Evapotranspiration (ETo) is one of the most important variables of the water cycle when water requirements for irrigation, water resource planning or hydrological applications are analyzed. In this context, models based on artificial neural networks (ANN) of the retro-propagation type can be an alternative method to estimate ETo in highland regions using a number of input variables limited. The objective of this study is to develop ANN models to estimate ETo for the Peruvian highlands using input variables such as maximum air temperature (Tmax), minimum air temperature (Tmin), hours of sunshine (Sh), relative humidity (Rh) and wind speed (Wv), as an alternative method to FAO Penman–Monteith method (FAO-PM56) and Hargreaves–Samani (HS).
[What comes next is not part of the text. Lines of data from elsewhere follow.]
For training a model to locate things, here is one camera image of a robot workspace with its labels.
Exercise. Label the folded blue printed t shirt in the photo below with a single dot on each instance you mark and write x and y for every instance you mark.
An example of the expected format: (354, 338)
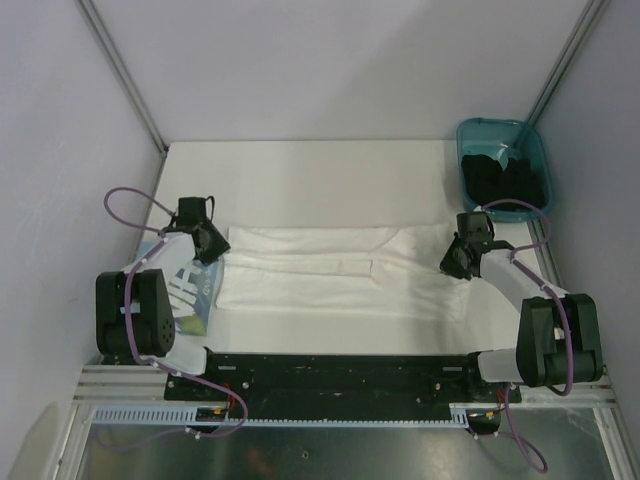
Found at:
(190, 284)

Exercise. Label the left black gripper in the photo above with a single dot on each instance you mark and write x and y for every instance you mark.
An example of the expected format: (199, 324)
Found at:
(219, 247)

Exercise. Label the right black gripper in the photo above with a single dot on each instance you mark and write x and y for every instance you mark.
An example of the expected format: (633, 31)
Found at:
(448, 266)

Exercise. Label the white t shirt flower print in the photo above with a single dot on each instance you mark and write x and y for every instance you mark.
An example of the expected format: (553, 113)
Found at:
(374, 271)

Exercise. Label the teal plastic bin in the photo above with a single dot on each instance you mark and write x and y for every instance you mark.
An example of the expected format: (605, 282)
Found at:
(501, 140)

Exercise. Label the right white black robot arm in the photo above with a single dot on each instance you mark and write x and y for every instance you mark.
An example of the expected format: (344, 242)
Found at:
(558, 342)

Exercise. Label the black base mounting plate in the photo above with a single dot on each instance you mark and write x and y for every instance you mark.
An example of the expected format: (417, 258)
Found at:
(448, 378)

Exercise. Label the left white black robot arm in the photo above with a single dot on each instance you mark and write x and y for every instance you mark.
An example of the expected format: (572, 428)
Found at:
(150, 310)

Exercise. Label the black t shirt in bin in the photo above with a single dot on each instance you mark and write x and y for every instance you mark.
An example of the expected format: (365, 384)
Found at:
(487, 181)

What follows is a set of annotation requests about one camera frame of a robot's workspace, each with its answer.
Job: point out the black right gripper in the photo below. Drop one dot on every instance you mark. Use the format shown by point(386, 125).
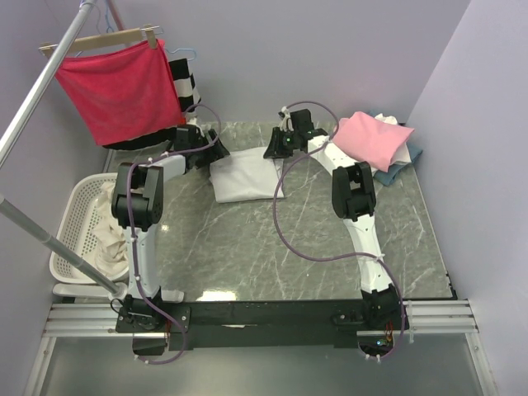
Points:
point(274, 149)

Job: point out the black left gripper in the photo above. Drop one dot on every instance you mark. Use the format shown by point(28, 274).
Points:
point(219, 150)

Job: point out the white t shirt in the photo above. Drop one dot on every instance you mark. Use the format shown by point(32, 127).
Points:
point(245, 175)
point(400, 131)

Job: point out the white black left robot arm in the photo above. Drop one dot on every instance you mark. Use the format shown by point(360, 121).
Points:
point(137, 204)

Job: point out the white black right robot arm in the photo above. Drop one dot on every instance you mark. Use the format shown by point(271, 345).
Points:
point(352, 193)

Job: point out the black white checkered cloth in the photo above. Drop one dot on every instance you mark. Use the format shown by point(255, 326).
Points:
point(188, 96)

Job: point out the folded pink t shirt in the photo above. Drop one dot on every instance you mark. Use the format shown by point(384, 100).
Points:
point(355, 137)

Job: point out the red hanging towel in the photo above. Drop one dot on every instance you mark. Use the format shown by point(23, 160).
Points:
point(122, 95)

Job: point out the folded white t shirt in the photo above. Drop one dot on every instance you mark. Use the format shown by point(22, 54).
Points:
point(400, 131)

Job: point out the wooden clip hanger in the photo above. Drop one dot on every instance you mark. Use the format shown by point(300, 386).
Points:
point(125, 37)

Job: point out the cream clothes in basket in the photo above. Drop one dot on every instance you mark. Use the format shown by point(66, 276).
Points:
point(110, 255)

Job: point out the white plastic laundry basket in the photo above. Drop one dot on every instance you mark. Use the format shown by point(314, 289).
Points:
point(75, 231)

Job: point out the metal clothes rack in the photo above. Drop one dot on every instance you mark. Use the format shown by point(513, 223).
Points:
point(54, 151)

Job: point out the black base beam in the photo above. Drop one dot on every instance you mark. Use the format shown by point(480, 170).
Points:
point(330, 322)

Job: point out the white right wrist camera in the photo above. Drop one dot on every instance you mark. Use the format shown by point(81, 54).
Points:
point(285, 120)

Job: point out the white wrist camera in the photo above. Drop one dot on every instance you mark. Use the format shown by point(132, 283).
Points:
point(192, 121)
point(285, 120)

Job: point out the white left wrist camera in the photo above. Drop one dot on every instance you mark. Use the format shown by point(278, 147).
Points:
point(192, 121)

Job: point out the blue wire hanger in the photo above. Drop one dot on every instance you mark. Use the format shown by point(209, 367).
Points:
point(187, 55)

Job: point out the aluminium rail frame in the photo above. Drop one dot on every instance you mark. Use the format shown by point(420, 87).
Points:
point(98, 320)
Daily climatic datasets recorded at 12 meteorological stations between 1963 and 2015 were selected in this study. For evaluation reason, the ETo calculated using the FAO-PM56 was also considered. The main input variable to ANN modeling is Tmax, followed by Sh and Wv or combinations between them. Hargreaves–Samani (HS) showed a poor performance in the estimation of the ETo in the Peruvian highlands compared to the 13 ANN models. Additionally, it was determined that in stations with lower thermal amplitude (< 14.2 °C) the lowest performance levels are presented in the estimation of the ETo with HS equation, which does not occur markedly with the ANN models that they estimate adequately ETo. Therefore, ANN models represent a great option to replace the FAO-PM56 and HS method, when ETo data series are scarce.